* **WHAT YOU WILL DO**: Please report how many lines in the records below contain the word "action", and give nothing else.

[Data extracted from a collection]
※ ※ ※
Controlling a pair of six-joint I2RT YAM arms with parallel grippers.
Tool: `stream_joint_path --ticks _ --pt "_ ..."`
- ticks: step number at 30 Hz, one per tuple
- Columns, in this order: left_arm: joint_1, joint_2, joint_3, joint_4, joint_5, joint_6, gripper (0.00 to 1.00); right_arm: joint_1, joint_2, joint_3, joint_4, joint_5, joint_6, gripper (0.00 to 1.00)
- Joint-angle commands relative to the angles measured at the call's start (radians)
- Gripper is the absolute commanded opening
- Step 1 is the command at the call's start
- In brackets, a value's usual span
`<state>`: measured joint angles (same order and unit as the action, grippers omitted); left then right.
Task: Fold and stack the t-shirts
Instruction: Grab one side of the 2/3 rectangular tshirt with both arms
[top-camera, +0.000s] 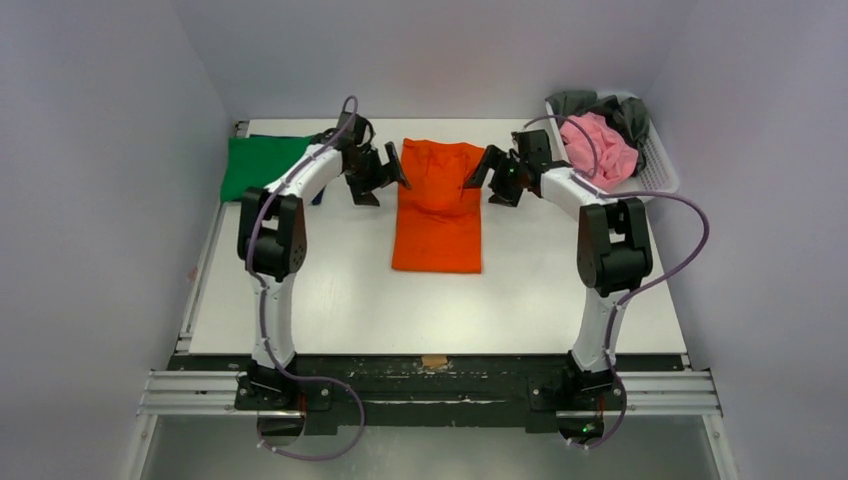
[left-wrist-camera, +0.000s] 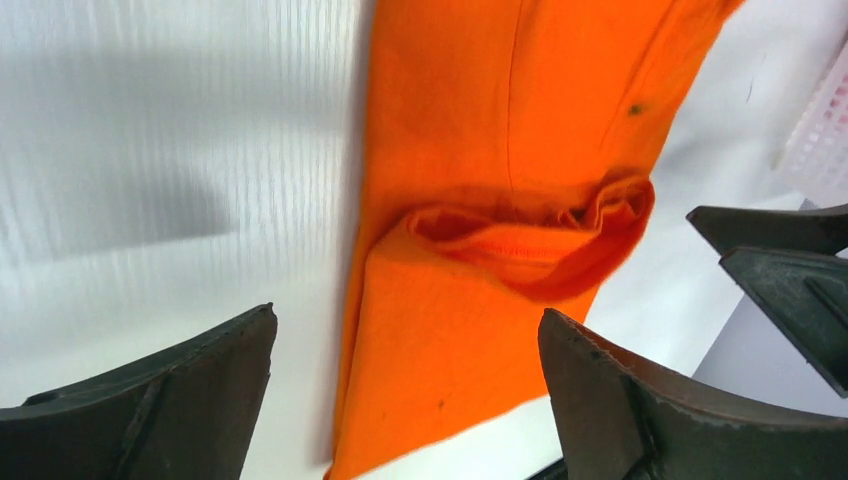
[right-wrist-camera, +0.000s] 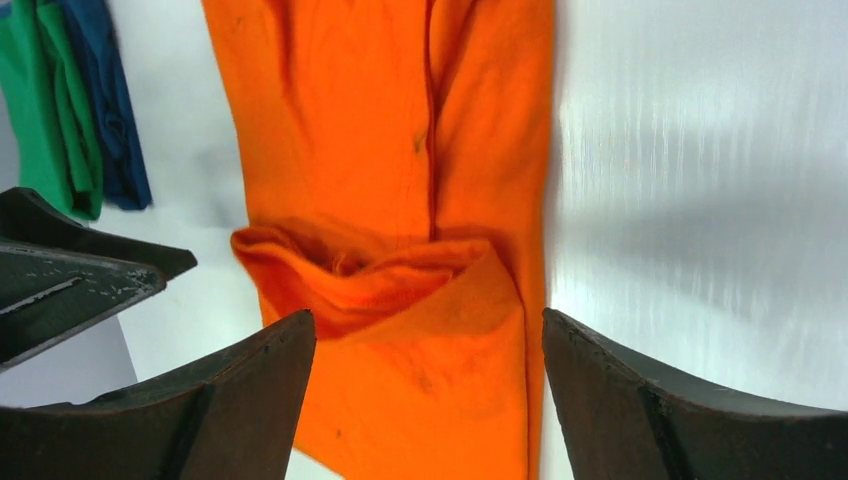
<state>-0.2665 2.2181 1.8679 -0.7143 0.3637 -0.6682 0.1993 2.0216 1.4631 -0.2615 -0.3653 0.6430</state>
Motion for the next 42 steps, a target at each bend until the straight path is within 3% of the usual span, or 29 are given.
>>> stream_joint_path --ticks 1,9,18,24,30,33,39,41,42 --pt "-0.002 -0.221 -0.161 0.048 0.039 0.033 1.00 0.005 -0.147 -0.104 -0.015 0.000 -0.087 0.83" --pt "-0.030 -0.481 -0.616 0.119 0.035 0.023 1.00 0.031 -0.292 -0.367 0.025 -0.091 -0.107 0.83" --pt "-0.085 -0.457 -0.722 0.171 0.026 -0.017 0.97 0.038 -0.318 -0.487 -0.092 -0.118 -0.159 0.78" --pt "-0.109 -0.398 -0.708 0.180 0.049 -0.019 0.79 0.071 -0.298 -0.509 -0.121 -0.156 -0.165 0.63" --pt "-0.119 -0.349 -0.703 0.183 0.037 -0.016 0.56 0.086 -0.281 -0.519 -0.152 -0.158 -0.187 0.56" --pt "-0.119 -0.324 -0.691 0.178 0.033 -0.016 0.36 0.086 -0.268 -0.521 -0.150 -0.161 -0.185 0.47" --pt "-0.120 -0.319 -0.717 0.194 0.027 -0.021 0.23 0.086 -0.256 -0.529 -0.133 -0.150 -0.180 0.44" --pt "-0.121 -0.308 -0.704 0.187 0.033 -0.019 0.14 0.086 -0.248 -0.525 -0.133 -0.152 -0.180 0.42" --pt "-0.121 -0.305 -0.701 0.188 0.033 -0.018 0.04 0.087 -0.242 -0.524 -0.132 -0.155 -0.180 0.41"
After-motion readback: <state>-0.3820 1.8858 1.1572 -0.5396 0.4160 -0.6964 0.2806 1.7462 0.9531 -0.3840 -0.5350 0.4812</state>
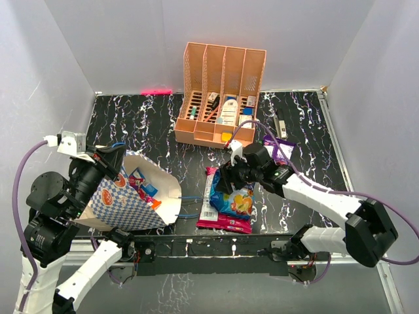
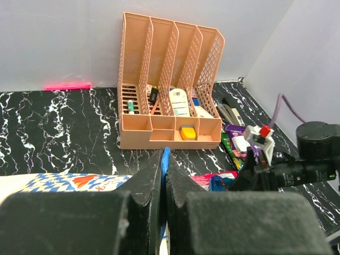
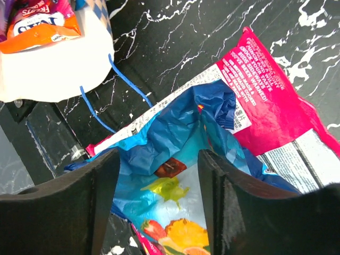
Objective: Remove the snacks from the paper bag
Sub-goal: Place the snack at the center of the board.
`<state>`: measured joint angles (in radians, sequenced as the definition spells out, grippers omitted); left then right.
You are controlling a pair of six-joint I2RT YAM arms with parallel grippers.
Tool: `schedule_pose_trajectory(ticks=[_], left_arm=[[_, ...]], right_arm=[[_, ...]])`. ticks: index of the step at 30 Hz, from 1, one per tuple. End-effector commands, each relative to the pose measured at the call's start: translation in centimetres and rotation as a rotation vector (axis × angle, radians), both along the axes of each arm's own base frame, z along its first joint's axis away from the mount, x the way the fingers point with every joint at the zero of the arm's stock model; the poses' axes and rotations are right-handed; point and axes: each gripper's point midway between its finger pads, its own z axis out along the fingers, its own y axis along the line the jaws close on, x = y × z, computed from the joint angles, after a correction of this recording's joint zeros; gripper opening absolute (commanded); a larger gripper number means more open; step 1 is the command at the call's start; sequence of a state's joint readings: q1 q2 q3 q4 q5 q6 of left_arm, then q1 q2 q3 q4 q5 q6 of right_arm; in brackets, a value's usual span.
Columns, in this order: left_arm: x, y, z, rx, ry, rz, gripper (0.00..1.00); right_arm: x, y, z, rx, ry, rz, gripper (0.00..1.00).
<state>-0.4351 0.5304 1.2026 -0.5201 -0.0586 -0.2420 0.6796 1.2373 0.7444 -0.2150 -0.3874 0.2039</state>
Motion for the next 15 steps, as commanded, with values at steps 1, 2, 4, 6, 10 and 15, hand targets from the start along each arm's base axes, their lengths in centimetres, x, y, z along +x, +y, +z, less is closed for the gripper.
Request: schedule_pose_trajectory(ticks=[1, 2, 4, 6, 10, 15], left_arm=[[-0.5, 0.1, 2.6, -0.017, -0.094, -0.008, 0.0], [-0.5, 0.5, 2.6, -0.017, -0.09, 0.011, 0.0], [-0.5, 1.4, 2.7, -0.018, -0.088, 0.055, 0.0], [-0.5, 2.3, 2.8, -0.023, -0.093, 0.104, 0.0], [-0.8, 3.7, 3.2, -0.03, -0.111, 0.168, 0.0], [-0.9, 4.2, 3.3, -0.034, -0.115, 0.19, 0.0]], right_arm=[[0.6, 0.0, 4.6, 0.029, -0.142, 0.039, 0.66], [0.7, 0.1, 5.4, 0.036, -0.165, 0.041, 0.67], [1.0, 0.4, 6.9, 0.06, -0.207, 0.052, 0.68], [1.1, 1.4, 8.1, 0.09, -0.237, 0.085, 0.69], [1.3, 5.0, 8.7, 0.139, -0.244, 0.168, 0.71], [0.9, 10.4, 6.4, 0.133, -0.18, 0.293, 0.73]])
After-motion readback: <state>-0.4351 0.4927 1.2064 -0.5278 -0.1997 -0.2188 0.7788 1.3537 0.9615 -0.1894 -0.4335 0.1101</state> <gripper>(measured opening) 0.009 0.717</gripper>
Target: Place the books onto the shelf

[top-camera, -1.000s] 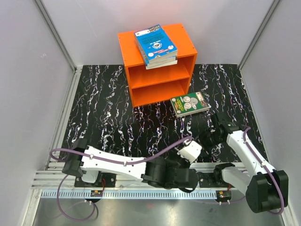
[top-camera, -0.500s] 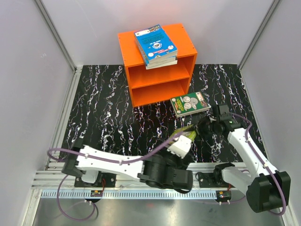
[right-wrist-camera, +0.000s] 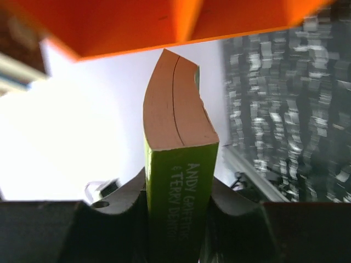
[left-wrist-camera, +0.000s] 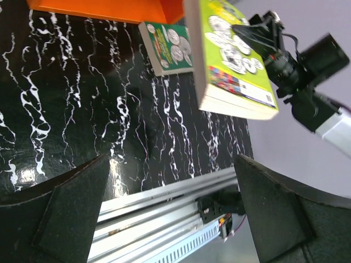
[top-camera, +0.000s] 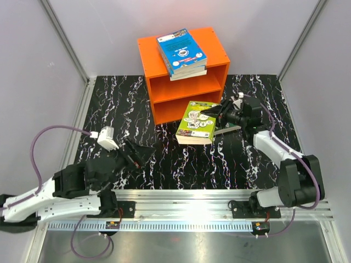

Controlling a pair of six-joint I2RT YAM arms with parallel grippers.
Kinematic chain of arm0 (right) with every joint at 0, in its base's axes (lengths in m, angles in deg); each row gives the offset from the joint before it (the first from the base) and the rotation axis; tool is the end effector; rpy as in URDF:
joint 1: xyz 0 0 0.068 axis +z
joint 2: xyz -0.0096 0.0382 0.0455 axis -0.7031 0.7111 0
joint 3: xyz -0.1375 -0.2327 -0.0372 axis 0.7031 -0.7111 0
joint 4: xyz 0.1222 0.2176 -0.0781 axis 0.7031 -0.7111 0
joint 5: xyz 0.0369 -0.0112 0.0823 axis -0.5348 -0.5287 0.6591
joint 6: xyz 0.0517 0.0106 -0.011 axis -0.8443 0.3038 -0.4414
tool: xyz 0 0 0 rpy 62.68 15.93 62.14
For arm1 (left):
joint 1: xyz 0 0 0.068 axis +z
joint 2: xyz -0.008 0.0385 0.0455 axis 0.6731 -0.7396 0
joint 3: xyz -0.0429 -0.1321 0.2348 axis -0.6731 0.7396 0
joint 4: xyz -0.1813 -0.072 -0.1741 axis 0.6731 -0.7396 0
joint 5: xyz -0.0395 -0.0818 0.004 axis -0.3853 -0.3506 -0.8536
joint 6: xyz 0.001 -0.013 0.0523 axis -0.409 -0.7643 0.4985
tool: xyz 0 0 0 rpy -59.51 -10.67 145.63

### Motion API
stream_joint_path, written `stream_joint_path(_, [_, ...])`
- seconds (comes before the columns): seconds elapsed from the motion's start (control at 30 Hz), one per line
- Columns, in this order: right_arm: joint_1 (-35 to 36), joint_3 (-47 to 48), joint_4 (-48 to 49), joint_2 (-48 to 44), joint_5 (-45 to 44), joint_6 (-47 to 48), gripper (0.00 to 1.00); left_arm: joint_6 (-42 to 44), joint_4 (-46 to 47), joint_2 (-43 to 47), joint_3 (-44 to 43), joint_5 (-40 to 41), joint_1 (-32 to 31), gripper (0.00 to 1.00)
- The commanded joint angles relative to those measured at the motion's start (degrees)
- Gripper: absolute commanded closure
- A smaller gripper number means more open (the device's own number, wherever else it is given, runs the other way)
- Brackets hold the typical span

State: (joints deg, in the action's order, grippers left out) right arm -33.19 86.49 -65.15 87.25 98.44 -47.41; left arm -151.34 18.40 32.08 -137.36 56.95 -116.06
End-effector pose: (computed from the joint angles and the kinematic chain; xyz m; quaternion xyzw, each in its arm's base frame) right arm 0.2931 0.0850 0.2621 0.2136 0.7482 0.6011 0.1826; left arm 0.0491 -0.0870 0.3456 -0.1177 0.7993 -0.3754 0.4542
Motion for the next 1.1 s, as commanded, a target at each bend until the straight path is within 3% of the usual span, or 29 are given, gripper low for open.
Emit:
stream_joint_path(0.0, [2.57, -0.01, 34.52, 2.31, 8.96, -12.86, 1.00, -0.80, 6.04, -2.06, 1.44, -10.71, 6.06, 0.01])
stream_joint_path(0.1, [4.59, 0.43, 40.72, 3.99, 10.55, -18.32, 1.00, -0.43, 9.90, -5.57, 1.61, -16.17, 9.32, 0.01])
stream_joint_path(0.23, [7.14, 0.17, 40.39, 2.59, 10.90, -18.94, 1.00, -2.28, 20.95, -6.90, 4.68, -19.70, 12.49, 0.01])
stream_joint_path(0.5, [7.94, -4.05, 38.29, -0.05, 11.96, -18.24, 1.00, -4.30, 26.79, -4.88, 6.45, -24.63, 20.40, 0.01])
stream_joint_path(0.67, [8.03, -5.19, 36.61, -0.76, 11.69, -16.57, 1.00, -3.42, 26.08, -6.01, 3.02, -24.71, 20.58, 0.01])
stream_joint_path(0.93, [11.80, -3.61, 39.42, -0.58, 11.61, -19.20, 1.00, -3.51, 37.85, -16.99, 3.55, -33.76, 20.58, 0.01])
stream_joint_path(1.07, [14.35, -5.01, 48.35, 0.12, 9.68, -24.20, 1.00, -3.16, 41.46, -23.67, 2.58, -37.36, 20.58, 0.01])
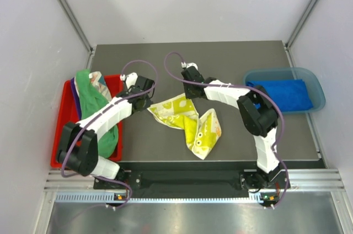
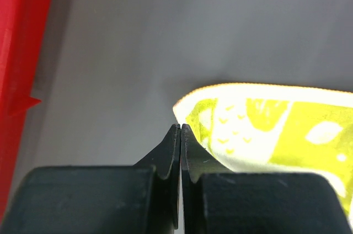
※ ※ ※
* **SOLUTION FOR THIS TASK**: 2